Local
Campaign 2005: Parole Call


Before crack, before Megan’s Law and before 2.1 million people crowded U.S. prisons and jails, the reality of prisoner re-entry still held true: most prisoners come back. Back to the blocks they grew up on, to the kids they left behind, to no job, few prospects, and a weekly appointment with their parole officer. In New York City, nearly two-thirds of those parolees will also go back to prison, returning to police custody within three years for new crimes or parole violations, according to U.S. Justice Department studies. More than 20,000 prisoners from New York State will be released to parole in the coming year, 80% of those to the New York City area, and those headed back to Brooklyn should know: if you’re from somewhere else, Darlene Mealy doesn’t want you in her neighborhood.

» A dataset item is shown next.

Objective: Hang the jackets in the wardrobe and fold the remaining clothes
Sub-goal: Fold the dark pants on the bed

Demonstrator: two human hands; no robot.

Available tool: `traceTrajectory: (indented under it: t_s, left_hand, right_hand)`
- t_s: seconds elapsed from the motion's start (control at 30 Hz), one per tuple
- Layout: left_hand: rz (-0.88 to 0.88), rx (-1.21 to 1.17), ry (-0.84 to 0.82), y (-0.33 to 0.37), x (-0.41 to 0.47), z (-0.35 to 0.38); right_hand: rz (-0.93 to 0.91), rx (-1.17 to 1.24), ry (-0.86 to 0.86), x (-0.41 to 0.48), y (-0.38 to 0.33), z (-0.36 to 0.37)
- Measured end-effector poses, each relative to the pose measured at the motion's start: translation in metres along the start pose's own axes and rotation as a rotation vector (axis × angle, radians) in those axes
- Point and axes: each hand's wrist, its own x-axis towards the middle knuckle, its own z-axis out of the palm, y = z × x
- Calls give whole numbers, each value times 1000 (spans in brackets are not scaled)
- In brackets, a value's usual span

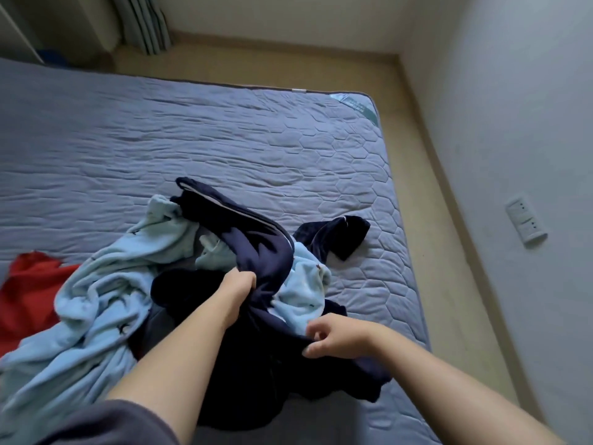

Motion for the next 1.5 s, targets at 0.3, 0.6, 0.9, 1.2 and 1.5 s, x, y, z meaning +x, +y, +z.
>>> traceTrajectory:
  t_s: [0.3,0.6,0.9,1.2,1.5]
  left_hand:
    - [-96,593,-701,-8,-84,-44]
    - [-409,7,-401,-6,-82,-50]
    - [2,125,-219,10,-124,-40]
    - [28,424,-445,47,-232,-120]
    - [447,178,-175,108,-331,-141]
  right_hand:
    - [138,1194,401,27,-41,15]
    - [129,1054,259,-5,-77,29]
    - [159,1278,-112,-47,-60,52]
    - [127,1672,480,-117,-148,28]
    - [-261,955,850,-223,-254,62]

“We don’t need Level Three pedophiles and murderers from all districts in our community,” says Mealy.
Her community is District 41, which includes Brownsville, Bed-Stuy and Ocean Hill, and her campaign to keep non-local parolees out of the neighborhood is part of her bid for Brooklyn’s only open City Council seat in the coming fall election. A parole office has been approved to open in Brownsville’s housing projects in January, and Mealy says the neighborhood has seen enough of jails and criminal offenders without requiring the regular presence of those from other districts in District 41.
“It’s not just people from Brownsville,” says the energetic Mealy. “We don’t need that parole office in our community. We need to utilize that open space” for family and community programming, she says. The parole office is slated for a space that used to be a public library in the Van Dyke Houses in Brownsville.

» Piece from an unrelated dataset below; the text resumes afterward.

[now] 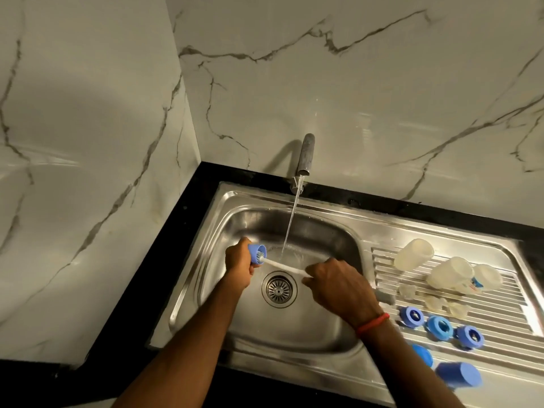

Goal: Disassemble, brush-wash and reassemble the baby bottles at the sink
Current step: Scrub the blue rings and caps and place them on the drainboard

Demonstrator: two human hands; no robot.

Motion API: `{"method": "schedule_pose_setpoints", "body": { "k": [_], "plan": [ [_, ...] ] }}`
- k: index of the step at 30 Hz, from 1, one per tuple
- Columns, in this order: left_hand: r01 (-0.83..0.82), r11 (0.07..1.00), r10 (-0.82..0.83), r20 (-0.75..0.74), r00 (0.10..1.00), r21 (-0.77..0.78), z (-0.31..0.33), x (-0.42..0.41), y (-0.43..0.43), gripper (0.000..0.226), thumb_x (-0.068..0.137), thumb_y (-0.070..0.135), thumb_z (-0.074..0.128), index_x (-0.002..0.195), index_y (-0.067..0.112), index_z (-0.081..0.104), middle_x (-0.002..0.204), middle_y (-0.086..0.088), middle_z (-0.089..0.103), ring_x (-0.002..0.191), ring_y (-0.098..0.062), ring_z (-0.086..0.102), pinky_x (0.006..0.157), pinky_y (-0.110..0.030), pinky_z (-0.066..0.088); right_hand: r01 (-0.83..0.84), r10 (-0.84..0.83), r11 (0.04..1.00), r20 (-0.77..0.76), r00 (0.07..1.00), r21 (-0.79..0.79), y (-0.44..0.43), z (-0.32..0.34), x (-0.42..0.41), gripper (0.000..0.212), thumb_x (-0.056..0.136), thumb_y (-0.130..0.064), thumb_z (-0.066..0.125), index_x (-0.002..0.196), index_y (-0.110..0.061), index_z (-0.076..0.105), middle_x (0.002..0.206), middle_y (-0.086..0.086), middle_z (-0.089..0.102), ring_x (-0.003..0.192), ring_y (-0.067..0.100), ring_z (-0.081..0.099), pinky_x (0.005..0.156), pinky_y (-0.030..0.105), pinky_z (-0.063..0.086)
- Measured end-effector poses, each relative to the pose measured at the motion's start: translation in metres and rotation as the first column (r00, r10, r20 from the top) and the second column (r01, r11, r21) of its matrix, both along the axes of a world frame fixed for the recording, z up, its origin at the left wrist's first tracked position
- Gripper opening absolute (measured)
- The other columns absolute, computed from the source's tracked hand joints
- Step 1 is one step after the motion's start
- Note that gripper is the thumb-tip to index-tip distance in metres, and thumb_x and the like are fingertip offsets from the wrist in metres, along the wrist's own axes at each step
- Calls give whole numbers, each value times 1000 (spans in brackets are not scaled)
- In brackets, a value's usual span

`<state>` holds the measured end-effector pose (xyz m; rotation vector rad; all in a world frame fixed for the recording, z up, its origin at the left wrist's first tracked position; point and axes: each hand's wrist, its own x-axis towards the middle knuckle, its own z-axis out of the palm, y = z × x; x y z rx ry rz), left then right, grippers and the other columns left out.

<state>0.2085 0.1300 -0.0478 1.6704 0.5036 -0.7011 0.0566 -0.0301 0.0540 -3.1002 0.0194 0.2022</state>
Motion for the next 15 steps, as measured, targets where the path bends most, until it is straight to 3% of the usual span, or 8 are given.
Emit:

Mealy is running for City Council on the Working Families Party ticket—an endorsement the Village Voice recently called “the stamp of a campaign that addresses the needs of low-income and working people.” Though new to politics, Mealy has a background in community organizing. She serves on the executive board of the Neighborhood Housing Services of New York City, Bed-Stuy, which creates, preserves and promotes affordable housing for low- and moderate-income families. She is the founder and president of the FARR (Fulton St./Atlantic Ave./Ralph Ave./Rochester Ave.) Community Association, which works to forge bonds between community organizations, and she has been a New York City Transit employee for nearly 15 years.

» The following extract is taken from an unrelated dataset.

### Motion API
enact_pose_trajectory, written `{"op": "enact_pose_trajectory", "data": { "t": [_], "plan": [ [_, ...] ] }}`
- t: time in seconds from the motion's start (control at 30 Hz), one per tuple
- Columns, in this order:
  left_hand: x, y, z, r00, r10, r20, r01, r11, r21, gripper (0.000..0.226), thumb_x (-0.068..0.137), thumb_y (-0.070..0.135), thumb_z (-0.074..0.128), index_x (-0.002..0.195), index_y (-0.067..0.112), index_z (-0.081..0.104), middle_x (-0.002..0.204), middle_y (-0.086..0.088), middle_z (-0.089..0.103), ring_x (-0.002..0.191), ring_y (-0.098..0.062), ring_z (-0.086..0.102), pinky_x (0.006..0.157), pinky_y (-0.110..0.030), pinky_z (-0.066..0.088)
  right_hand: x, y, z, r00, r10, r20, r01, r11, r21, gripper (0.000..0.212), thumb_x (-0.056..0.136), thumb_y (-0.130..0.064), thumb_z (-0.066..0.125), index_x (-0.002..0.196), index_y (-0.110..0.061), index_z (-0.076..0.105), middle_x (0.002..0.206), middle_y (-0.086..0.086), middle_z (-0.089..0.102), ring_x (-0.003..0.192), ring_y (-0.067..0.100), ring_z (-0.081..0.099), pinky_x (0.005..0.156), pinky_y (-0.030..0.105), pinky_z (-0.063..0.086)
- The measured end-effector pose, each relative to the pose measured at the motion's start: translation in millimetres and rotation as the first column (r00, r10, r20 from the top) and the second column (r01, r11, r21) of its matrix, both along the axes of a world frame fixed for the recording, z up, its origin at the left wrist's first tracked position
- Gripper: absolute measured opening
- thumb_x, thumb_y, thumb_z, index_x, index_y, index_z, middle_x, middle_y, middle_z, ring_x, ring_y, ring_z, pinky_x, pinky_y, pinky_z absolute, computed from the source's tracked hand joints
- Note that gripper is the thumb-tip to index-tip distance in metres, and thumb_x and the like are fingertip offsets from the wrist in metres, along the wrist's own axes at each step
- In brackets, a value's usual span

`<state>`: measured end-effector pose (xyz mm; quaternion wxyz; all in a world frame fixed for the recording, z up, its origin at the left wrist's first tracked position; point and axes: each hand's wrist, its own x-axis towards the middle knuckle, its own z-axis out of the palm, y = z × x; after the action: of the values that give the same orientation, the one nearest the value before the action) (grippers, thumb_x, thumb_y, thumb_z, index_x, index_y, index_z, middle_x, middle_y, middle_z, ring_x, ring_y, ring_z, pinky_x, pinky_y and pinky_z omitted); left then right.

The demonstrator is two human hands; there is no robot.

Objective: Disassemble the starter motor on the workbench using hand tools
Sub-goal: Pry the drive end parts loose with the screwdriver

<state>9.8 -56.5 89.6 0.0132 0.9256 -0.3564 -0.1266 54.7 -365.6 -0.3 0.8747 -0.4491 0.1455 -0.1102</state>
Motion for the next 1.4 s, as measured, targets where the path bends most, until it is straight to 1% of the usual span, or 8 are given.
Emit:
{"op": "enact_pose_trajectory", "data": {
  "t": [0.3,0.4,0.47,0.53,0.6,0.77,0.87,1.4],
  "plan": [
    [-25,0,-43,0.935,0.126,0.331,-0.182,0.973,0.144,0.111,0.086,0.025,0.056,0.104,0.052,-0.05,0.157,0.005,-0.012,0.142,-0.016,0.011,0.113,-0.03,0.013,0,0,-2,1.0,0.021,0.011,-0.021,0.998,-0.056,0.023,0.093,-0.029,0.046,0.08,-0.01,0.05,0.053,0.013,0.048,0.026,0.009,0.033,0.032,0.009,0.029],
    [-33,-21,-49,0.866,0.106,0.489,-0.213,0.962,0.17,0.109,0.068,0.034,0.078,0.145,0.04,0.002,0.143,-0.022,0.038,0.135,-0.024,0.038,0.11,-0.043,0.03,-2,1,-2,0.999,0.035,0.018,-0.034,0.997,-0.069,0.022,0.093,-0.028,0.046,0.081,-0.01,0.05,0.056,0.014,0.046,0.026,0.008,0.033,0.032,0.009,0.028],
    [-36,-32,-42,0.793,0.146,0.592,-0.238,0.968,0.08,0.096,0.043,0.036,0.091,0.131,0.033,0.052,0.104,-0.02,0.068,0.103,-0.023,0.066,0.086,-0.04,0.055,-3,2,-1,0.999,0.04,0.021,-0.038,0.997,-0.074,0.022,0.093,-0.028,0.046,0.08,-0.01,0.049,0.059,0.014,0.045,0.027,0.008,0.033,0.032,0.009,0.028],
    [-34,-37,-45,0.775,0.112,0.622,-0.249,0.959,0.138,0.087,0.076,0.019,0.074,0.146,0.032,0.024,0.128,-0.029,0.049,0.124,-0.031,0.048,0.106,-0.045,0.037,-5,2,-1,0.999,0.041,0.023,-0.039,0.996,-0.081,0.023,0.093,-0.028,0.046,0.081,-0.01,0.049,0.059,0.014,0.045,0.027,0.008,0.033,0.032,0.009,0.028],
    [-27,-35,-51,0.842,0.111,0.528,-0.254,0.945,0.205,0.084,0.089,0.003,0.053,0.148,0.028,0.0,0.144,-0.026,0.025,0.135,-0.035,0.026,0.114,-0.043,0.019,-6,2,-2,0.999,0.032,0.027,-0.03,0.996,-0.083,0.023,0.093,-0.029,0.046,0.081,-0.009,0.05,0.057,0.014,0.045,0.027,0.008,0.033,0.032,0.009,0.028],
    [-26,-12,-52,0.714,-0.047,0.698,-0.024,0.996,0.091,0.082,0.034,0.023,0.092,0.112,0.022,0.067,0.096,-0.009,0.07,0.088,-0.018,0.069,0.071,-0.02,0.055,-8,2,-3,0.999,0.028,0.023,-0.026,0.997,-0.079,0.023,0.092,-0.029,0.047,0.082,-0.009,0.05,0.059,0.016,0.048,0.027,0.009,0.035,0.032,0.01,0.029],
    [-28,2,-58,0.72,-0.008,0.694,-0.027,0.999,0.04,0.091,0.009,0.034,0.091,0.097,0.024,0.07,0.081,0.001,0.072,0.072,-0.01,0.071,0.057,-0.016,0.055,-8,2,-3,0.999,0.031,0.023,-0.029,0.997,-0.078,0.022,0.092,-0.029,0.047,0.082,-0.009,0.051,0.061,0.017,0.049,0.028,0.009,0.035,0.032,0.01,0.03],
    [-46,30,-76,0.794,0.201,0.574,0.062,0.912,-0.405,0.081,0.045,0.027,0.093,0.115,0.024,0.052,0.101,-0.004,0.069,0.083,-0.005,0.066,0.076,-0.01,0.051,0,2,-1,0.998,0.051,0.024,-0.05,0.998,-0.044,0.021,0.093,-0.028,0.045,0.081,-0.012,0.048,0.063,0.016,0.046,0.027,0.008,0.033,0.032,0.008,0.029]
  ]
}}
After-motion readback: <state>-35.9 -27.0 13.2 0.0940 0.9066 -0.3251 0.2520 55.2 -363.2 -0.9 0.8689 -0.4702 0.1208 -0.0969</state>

But in Brownsville, politics are all in the family—or at least they have been for nearly three decades. First Thomas Boyland, then his brother William, then William’s son and daughter have represented the region at the City Council and State Assembly levels. Two generations of Boylands have dominated neighborhood politics since the late 1970s, but term limits and Mealy’s bid for the council seat may soon topple the family dynasty.
Daughter Tracy Boyland has represented District 41 on the council for eight years, and this fall she is being forced out due to term limits. Mealy is bidding for Boyland’s spot against the letter’s father William Sr., a former Assemblyman, who is coming out of retirement to try and keep the council position in the family. William Sr. abruptly stepped down from the Assembly in 2002, in an engineered move that handed his seat to his son, William Boyland Jr.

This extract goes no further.